You can see the drama and struggle of chess illustrated in the graph: the relative advantage fluctuates wildly from side to side. White is probably playing better, but battles against occasional serious blunders. Black is more consistent and holds his own, but throws it all away at the end in a single catastrophic move.
The economist in me wonders what chess would look like if both players were perfect economic agents. That is, what would chess look like if we wrote down an economic model of chess? Well, the answer can be seen from the graph, and our intuition that perfect chess players make no bad moves. So, white would start off with a slight advantage. Each player would play optimally, which means that white's first-move advantage would slowly fade away until the game ended in a draw. Each and every game would be exactly the same. Nothing to see here folks: no drama, no excitement, (and no fun!). In fact, rational economic agents would not even bother playing. They would look at the opening position of the game and the rules, and know immediately that white's first-mover advantage was not sufficient to guarantee victory, and that the game would therefore end in a draw regardless of who was black or white.
Said differently, chess is only fun because humans are limited in their ability to calculate and so make mistakes.
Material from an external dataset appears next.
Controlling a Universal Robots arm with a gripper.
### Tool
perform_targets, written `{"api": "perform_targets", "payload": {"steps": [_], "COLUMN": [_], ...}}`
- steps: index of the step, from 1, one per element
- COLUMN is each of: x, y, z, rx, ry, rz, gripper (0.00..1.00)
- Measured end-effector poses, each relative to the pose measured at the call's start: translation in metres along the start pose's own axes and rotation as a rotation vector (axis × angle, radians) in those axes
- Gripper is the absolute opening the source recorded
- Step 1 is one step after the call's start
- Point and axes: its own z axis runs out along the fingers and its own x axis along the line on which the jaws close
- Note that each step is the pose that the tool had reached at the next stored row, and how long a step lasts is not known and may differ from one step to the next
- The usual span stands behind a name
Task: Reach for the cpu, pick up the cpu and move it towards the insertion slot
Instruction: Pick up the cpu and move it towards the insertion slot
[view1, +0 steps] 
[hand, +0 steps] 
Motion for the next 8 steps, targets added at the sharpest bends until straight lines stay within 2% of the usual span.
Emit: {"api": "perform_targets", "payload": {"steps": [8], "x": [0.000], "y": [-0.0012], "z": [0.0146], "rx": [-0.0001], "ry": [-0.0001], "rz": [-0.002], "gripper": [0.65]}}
These mistakes create opportunities that the other player can exploit. And it is these errors that create the immense variation in chess games and the fun that we have playing it.
How is it that the economic model of chess is so different from reality? The explanation must lie in our assumption about how chess players behave. Real chess players are not like economic agents: we care about the past (so how we got to a particular position matters, for example if we are trying to execute a strategy that we hope will lead to checkmate); we make mistakes (in my case, too many!), and the mental costs of looking ahead more than two or three moves are so large that we usually don't bother, so we rely on intuition more than calculation. Charitably, intuition is an emotional response to the layout of pieces on the board that has been honed by experience. More harshly maybe, it is some combination of educated guesses and hope. Herbert Simon called this 'bounded rationality'.
Before taking up chess, I thought that bounded rationality meant that economic models were at least an approximation to the world in which we live. Now, I am not sure we can be so confident. The economic model of chess, for example, is so bad that it misses the essential attribute of the game and makes predictions that are beyond foolish. There is an old joke about two economists walking down the road. The one sees a $20 bill, and tells his friend: "There's a $20 bill!" The friend says: "It can't be. If it were, someone would already have picked it up". In the world in which we live, there ARE $20 bills on the sidewalk. And probably much more, besides.